== Directions ==
The lines below, from the one containing "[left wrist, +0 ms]" through the one containing "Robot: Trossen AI", should be set down exactly, with no pictures and nothing else.

*** Begin section ***

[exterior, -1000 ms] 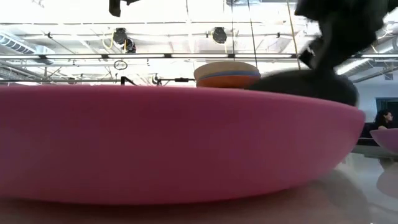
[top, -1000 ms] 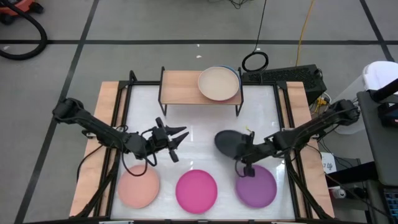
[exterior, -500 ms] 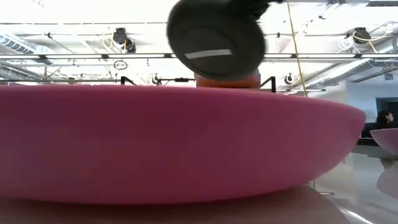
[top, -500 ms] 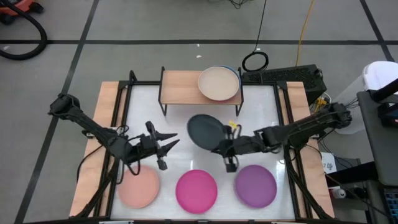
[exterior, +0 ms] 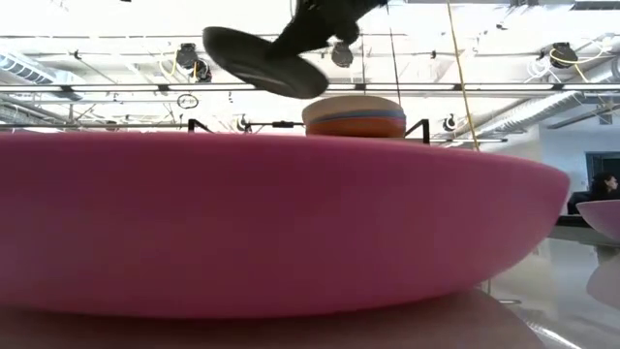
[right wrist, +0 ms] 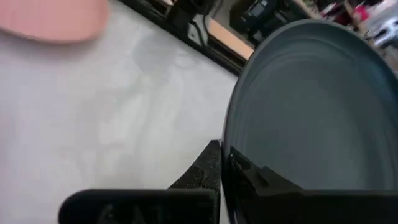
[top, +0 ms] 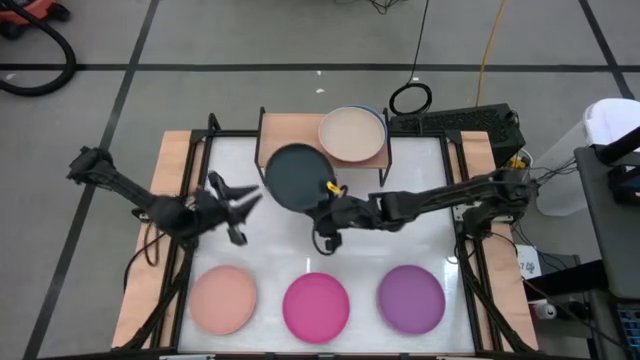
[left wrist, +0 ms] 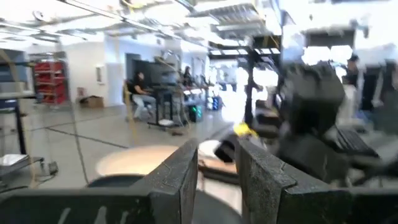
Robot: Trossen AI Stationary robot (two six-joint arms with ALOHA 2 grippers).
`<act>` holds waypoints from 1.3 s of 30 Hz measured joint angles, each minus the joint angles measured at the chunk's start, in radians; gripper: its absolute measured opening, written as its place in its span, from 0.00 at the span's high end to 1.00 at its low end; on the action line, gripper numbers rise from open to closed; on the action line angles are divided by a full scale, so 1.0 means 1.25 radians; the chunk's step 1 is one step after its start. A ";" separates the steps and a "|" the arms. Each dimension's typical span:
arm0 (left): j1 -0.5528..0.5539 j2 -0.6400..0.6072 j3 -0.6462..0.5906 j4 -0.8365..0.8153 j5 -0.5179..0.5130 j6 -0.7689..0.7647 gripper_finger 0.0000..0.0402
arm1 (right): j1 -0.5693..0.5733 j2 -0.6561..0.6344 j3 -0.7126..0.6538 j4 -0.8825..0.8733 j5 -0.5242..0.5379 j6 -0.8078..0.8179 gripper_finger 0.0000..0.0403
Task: Place and stack plates onto a shelf
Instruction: Put the black plate on the shelf
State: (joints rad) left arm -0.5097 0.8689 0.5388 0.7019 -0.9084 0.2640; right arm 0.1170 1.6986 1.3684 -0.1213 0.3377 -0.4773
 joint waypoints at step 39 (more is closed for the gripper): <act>0.084 -0.087 -0.037 -0.045 0.038 -0.009 0.72 | -0.302 0.187 0.130 0.168 -0.232 -0.073 0.98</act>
State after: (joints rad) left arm -0.4053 0.7601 0.4927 0.6460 -0.8604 0.2522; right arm -0.2607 1.9327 1.5314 0.0884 0.0475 -0.5682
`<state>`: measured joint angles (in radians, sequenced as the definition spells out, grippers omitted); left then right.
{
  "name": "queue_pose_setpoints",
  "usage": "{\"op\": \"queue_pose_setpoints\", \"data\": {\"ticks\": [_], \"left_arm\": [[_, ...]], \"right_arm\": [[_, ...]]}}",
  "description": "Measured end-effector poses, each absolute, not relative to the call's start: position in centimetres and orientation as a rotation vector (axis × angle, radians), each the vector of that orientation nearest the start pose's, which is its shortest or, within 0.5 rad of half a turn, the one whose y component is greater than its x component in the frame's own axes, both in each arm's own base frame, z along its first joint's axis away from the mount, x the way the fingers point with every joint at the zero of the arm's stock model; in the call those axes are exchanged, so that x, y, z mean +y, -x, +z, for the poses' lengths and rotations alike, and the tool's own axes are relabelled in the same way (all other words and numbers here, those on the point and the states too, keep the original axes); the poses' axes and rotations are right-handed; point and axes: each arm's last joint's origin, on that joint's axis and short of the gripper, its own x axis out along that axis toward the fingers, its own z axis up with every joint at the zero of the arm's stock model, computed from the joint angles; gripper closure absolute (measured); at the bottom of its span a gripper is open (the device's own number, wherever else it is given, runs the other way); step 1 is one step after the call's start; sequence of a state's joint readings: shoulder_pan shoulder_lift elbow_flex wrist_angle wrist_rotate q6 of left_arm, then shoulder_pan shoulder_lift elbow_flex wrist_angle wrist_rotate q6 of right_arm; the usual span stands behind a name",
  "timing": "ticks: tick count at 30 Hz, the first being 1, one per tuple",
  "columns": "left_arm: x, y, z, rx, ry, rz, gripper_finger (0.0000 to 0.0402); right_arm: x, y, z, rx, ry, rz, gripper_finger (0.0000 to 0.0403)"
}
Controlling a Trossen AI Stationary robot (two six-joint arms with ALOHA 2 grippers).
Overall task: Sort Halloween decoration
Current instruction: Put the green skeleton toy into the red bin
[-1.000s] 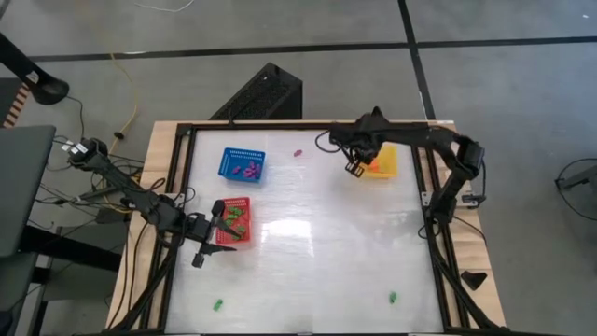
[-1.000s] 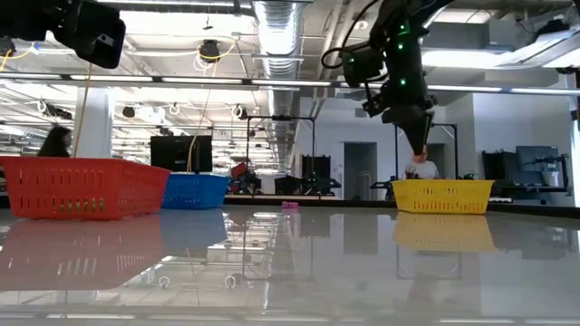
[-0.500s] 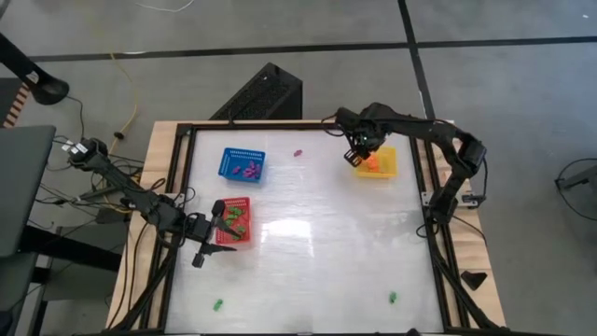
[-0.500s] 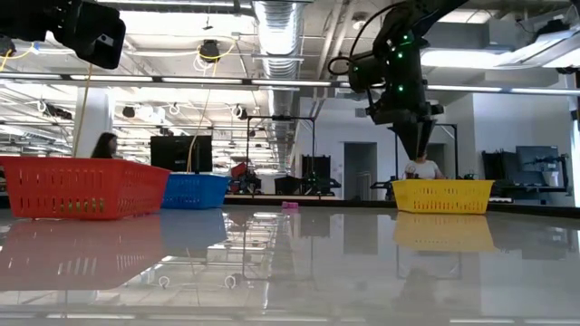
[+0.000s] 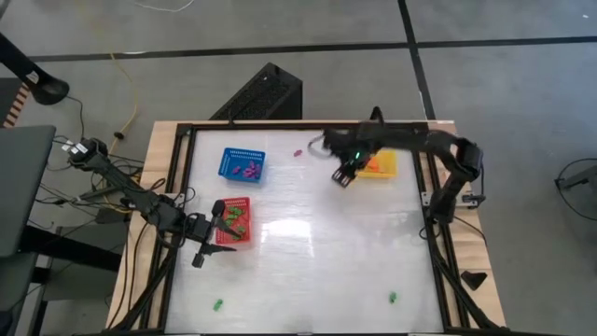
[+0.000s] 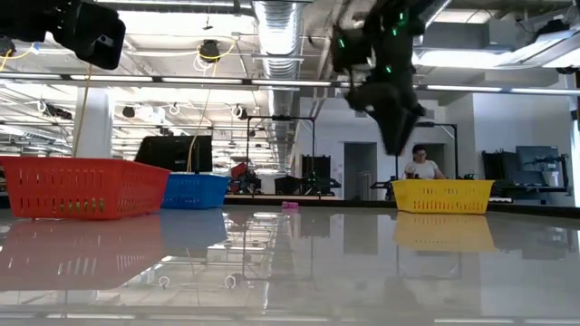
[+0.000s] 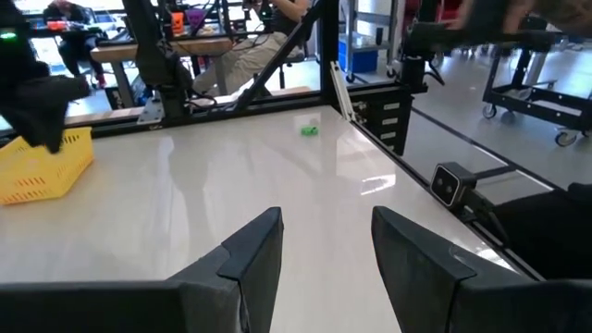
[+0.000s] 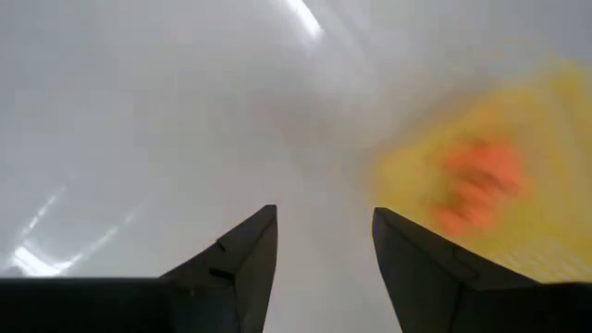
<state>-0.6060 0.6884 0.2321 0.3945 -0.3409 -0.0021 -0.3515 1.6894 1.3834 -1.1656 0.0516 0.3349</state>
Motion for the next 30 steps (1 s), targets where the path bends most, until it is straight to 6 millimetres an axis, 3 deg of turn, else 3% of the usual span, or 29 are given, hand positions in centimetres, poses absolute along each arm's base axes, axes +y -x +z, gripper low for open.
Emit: {"op": "queue_pose_setpoints", "data": {"ticks": [7,10,13,17,19,24,30], "left_arm": [[-8.2,-13.5,20.9,0.072,-0.041,-0.269,0.0242],[-8.2,-13.5,20.9,0.075,-0.044,-0.269,0.0242],[-8.2,-13.5,20.9,0.075,-0.044,-0.269,0.0242],[-8.2,-13.5,20.8,0.084,-0.032,-0.267,0.0242],[-8.2,-13.4,20.7,0.099,-0.025,-0.266,0.0242],[-8.1,-13.4,20.7,0.106,0.004,-0.25,0.0242],[-8.1,-13.4,20.5,0.123,-0.004,-0.246,0.0242]], "right_arm": [[1.7,-34.9,24.9,1.038,-0.263,-0.2,0.0199],[6.9,-36.1,24.7,0.755,-0.176,-0.069,0.02],[10.9,-36.7,23.7,0.461,-0.097,0.012,0.02],[14.4,-38.1,20.9,0.217,-0.019,0.084,0.02],[15.8,-39.4,18.6,0.167,0.022,0.112,0.02],[19.1,-44.5,15.4,0.023,0.019,0.181,0.0193],[21.2,-51.0,12.5,0.013,0.059,0.243,0.0173]]}}
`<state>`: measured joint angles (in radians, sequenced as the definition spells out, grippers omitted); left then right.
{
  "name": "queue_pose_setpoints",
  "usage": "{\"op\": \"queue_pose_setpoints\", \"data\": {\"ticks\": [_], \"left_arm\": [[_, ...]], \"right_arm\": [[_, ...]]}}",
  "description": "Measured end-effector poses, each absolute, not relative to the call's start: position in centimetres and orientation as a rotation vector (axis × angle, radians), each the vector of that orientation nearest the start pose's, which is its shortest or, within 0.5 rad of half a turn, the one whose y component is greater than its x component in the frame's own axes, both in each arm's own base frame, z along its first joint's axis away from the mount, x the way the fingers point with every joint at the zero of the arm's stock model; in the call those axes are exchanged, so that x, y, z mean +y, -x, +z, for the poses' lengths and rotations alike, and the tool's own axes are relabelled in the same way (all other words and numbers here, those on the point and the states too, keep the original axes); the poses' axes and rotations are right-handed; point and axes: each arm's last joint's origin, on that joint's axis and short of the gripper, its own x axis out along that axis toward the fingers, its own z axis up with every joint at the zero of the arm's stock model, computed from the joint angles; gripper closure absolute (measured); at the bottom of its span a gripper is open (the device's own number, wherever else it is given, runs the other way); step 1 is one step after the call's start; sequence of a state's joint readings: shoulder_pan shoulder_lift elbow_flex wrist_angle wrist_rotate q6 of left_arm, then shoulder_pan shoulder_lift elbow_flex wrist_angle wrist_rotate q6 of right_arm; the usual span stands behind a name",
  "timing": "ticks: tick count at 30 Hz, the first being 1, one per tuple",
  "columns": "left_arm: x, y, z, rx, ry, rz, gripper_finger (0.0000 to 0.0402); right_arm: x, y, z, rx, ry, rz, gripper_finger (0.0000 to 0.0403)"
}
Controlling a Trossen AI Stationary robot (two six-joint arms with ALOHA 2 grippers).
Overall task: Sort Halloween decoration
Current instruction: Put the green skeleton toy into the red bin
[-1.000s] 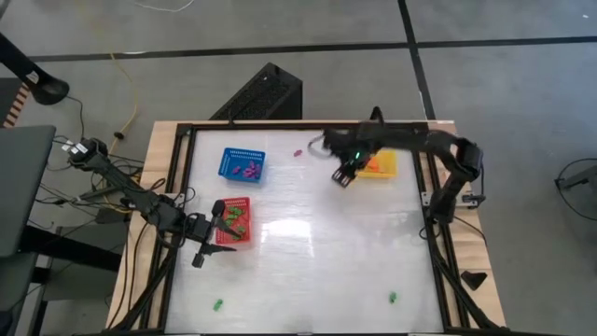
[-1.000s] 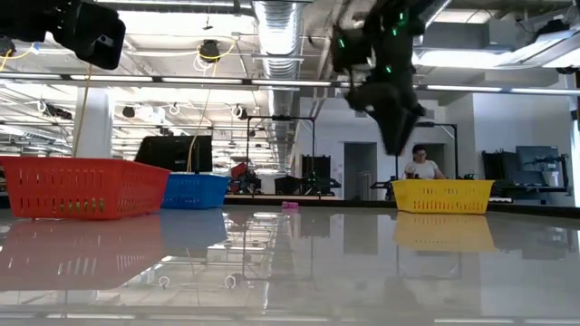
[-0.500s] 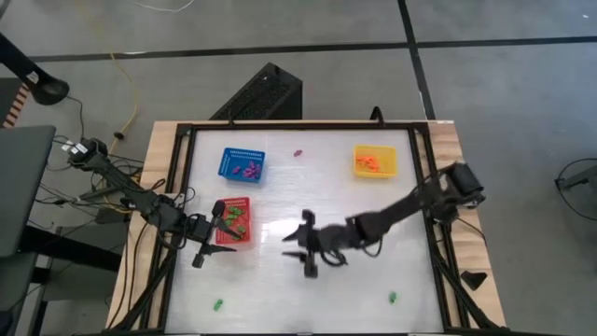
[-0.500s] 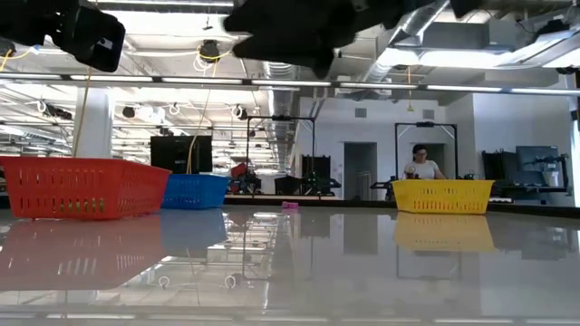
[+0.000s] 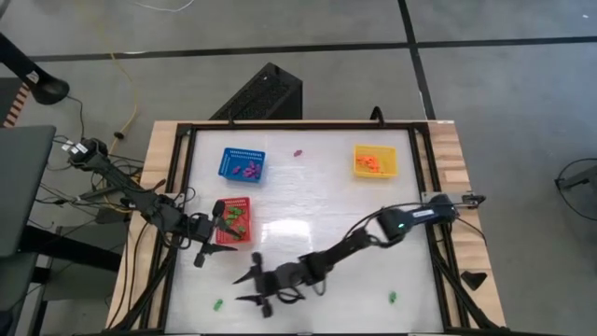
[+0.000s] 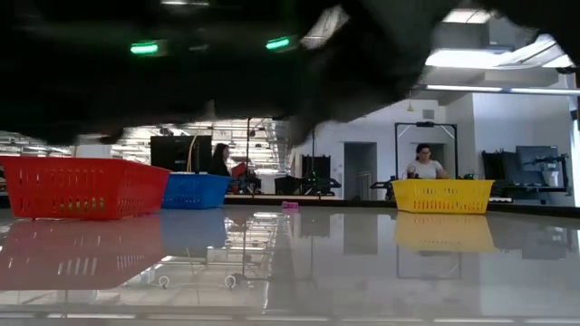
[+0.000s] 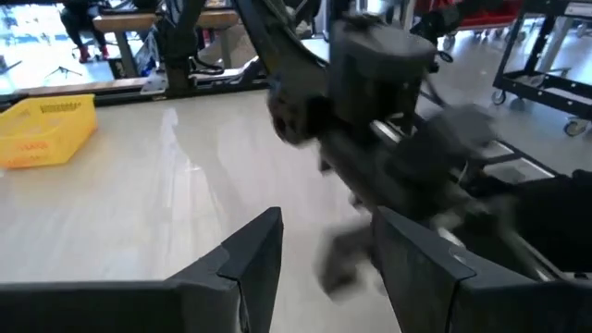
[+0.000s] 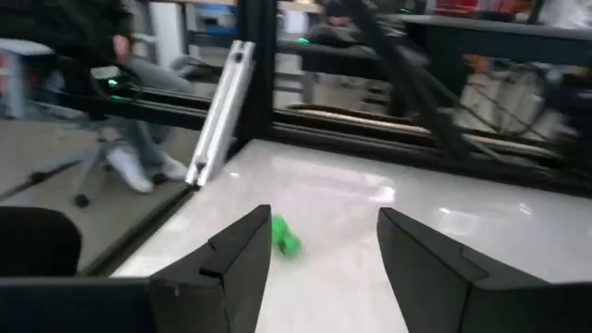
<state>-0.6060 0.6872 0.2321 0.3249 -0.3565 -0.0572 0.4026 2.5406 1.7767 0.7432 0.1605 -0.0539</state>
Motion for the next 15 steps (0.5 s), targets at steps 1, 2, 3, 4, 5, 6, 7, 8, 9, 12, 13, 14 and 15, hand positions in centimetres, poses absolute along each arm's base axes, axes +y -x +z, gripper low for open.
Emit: {"op": "queue_pose_setpoints", "data": {"ticks": [1,2,3,4,5,6,7,8,9,12,13,14,15], "left_arm": [[-8.1,-13.4,20.5,0.124,-0.004,-0.241,0.0242],[-8.1,-13.4,20.5,0.125,0.002,-0.239,0.0242],[-8.1,-13.4,20.5,0.125,0.006,-0.238,0.0242],[-8.1,-13.4,20.5,0.126,0.011,-0.237,0.0242],[-8.1,-13.4,20.5,0.126,0.014,-0.237,0.0242],[-8.1,-13.4,20.5,0.127,0.021,-0.236,0.0242],[-8.1,-13.4,20.5,0.128,0.027,-0.236,0.0242],[-8.1,-13.4,20.5,0.128,0.03,-0.236,0.0242],[-8.1,-13.4,20.5,0.128,0.032,-0.235,0.0242],[-8.1,-13.4,20.5,0.124,0.032,-0.236,0.0242],[-8.1,-13.4,20.5,0.125,0.031,-0.236,0.0242],[-8.1,-13.4,20.5,0.124,0.031,-0.235,0.0242],[-8.1,-13.4,20.5,0.124,0.032,-0.235,0.0242]], "right_arm": [[21.4,-52.0,12.2,0.005,0.06,0.271,0.0168],[21.6,-52.8,12.3,0.001,0.06,0.301,0.0163],[21.7,-53.5,12.5,0.0,0.059,0.33,0.0157],[21.9,-54.2,12.6,-0.005,0.056,0.352,0.0152],[22.0,-54.8,12.7,-0.01,0.053,0.367,0.0147],[22.0,-55.3,12.6,0.013,0.061,0.379,0.0143],[22.1,-55.8,12.5,0.029,0.064,0.386,0.014],[22.3,-56.1,12.2,0.046,0.067,0.396,0.0137],[22.3,-56.5,11.9,0.067,0.073,0.401,0.0135],[22.0,-57.2,11.2,0.071,0.074,0.422,0.0133],[21.9,-57.3,11.1,0.058,0.072,0.437,0.0132],[21.7,-57.3,10.9,0.029,0.069,0.442,0.0132],[21.4,-57.4,10.7,0.036,0.065,0.441,0.0132]]}}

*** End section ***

== Response area ==
[left wrist, +0 ms] 
Robot: Trossen AI Stationary robot (two six-joint arms with ALOHA 2 grippers).

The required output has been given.